Each line of the data below that carries the word "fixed" needs to be copied.
** Raw data follows **
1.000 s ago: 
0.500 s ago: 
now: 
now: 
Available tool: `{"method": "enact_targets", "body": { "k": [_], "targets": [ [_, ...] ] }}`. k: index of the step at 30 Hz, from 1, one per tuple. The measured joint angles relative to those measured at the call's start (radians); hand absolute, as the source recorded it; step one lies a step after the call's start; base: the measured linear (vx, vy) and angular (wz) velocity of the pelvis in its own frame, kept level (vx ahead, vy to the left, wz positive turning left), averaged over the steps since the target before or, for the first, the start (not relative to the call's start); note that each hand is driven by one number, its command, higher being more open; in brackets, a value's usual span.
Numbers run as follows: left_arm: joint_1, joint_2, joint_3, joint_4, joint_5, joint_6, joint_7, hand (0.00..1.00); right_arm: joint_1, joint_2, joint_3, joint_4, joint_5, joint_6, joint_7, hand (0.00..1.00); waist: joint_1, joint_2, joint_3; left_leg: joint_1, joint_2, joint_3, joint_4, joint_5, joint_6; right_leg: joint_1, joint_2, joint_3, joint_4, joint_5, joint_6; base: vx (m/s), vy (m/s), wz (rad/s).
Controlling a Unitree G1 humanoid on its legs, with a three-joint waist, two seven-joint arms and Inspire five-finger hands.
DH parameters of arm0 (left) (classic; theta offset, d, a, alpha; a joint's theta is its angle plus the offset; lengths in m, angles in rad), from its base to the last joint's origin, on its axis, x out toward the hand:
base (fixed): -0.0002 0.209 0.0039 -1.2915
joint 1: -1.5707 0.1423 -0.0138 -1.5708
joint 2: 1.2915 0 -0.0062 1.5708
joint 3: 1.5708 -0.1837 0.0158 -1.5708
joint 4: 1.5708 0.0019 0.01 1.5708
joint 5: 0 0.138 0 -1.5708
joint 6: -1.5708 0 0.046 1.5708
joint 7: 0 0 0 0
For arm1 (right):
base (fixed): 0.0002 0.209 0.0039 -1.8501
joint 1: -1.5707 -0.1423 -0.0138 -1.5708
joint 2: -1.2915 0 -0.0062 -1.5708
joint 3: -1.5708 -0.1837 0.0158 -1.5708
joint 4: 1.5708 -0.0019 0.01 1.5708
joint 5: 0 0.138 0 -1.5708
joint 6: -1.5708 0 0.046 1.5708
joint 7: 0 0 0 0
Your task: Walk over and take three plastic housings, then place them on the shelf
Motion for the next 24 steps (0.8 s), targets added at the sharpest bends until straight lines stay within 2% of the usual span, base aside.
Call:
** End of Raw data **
Solved exercise:
base (fixed): -0.0002 0.209 0.0039 -1.2915
base (fixed): 0.0002 0.209 0.0039 -1.8501

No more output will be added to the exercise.